Divisional-General Jean-Baptiste Girard (/fr/; 21 February 1775 - 27 June 1815) was a French Army officer who served in the French Revolutionary Wars and the Napoleonic Wars.

==Biography==
===Early career===
Girard entered the French Revolutionary Army during the spring of 1794. He saw active service with the Army of Italy and by 1797 he had been promoted to captain. At Marengo in 1800 Girard commanded a brigade. In 1806 after Jena he was promoted to general de brigade. Created a baron of the Empire by the Emperor on 26 October 1808. In 1809 Girard was promoted to general de division.

===Peninsular War===

Girard was severely wounded at Ocaña (November 1809), where he led a division of the V Corps under Marshal Mortier.

He commanded French forces at Arroyo dos Molinos (October 1811).

===Later career===
Girard was wounded at the Beresina and at Lützen. He commanded the Franco-Allied troops in the Battle of Hagelberg which resulted in a French defeat and Girard becoming a prisoner of war until 1814.

During the Hundred Days, Girard rallied to Napoleon I. Created a Peer of France (a member of the Hundred Days Chamber of Peers) this made him ipso facto a Count of the Empire.

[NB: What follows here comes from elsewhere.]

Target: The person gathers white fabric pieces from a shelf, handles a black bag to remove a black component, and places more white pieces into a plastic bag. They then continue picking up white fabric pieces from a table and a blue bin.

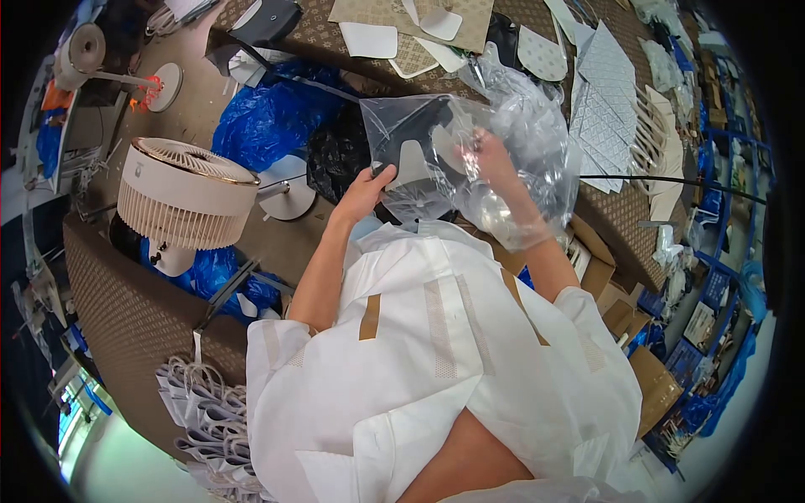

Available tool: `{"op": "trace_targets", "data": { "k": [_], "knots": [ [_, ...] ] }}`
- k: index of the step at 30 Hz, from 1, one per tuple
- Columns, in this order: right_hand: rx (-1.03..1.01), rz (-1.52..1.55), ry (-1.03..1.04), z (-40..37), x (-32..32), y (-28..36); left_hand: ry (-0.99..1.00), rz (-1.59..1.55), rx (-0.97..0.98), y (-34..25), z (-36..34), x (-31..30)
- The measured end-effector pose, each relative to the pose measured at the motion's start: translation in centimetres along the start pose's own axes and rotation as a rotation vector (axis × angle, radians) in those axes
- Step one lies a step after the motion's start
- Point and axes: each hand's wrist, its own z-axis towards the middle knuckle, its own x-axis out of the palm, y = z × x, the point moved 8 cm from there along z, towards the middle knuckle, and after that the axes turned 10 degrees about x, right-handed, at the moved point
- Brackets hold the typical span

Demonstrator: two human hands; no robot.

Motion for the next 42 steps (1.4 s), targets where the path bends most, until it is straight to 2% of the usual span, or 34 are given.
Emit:
{"op": "trace_targets", "data": {
  "k": [1,3,5,7,10,12,13,14,17,19,20,23,27,29,30,32,33,36,38,39,41,42],
  "knots": [
    [-0.018,-0.159,-0.039,-0.5,0.8,2.4,0.002,0.004,0.002,-0.2,0.0,0.1],
    [-0.062,-0.190,-0.079,-3.1,2.0,5.4,0.016,-0.121,0.108,-1.4,0.0,0.8],
    [-0.031,-0.112,-0.011,-3.7,3.5,5.7,0.004,-0.160,0.088,-2.1,-0.3,1.2],
    [-0.060,-0.171,-0.027,-3.2,4.7,4.3,-0.007,-0.199,0.069,-2.3,-0.4,1.1],
    [0.032,-0.065,-0.029,-4.1,5.7,3.9,0.064,-0.227,0.051,-1.9,-0.5,1.7],
    [-0.012,0.000,0.035,-5.1,6.3,5.2,-0.053,-0.435,0.124,-2.4,-0.5,2.0],
    [-0.018,0.003,0.016,-4.5,6.2,3.5,-0.035,-0.427,0.129,-2.4,-0.4,2.2],
    [-0.027,0.169,0.004,-3.7,6.3,0.3,-0.020,-0.469,0.138,-2.3,-0.4,2.1],
    [-0.076,0.099,-0.090,-4.0,4.7,1.0,0.021,-0.526,0.162,-1.2,0.1,1.5],
    [-0.056,-0.124,-0.252,-4.9,3.1,2.7,-0.039,-0.488,0.155,-0.7,-0.2,0.6],
    [0.043,0.025,-0.137,-5.2,3.5,2.8,-0.067,-0.503,0.152,-0.4,-0.3,0.4],
    [-0.011,-0.020,-0.204,-4.2,3.4,-0.1,-0.075,-0.498,0.117,0.8,-0.3,-0.1],
    [0.000,0.039,-0.217,-4.7,3.6,0.7,-0.065,-0.491,0.112,0.9,-0.3,0.2],
    [0.134,0.034,-0.274,-3.5,4.0,-3.4,-0.054,-0.527,0.134,0.6,-0.4,0.5],
    [0.136,0.039,-0.278,-3.9,4.0,-2.5,-0.051,-0.522,0.131,0.7,-0.4,0.6],
    [0.247,0.337,-0.232,-5.1,4.3,-0.7,-0.050,-0.512,0.156,0.7,-0.4,0.5],
    [0.246,0.342,-0.235,-5.3,4.4,-0.6,-0.046,-0.507,0.154,1.0,-0.3,0.5],
    [0.290,0.238,-0.249,-5.2,4.3,-1.1,-0.011,-0.501,0.183,1.5,0.1,0.5],
    [0.179,-0.112,-0.298,-4.8,4.1,-1.1,-0.002,-0.499,0.153,2.2,0.2,0.2],
    [0.181,-0.108,-0.305,-4.9,4.3,-1.2,0.005,-0.496,0.150,2.1,0.1,0.4],
    [0.074,0.290,-0.336,-5.1,4.3,-0.8,-0.072,-0.488,0.161,1.8,-0.1,0.2],
    [0.075,0.292,-0.353,-4.8,4.2,-1.9,-0.056,-0.484,0.157,1.6,0.0,0.6]
  ]
}}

Girard was given command of the 7th Infantry Division. He was mortally wounded in the Battle of Ligny, where his division bore the brunt of the fighting on the French left. Girard was created Duke of Ligny by Napoleon I on 21 June 1815 (one of the Emperor's last official acts) in recognition of his services at Ligny. However, the letters patent were not delivered, and thus the title was not recognized by the Second Bourbon Restoration. He succumbed to his wounds in Paris on 27 June 1815.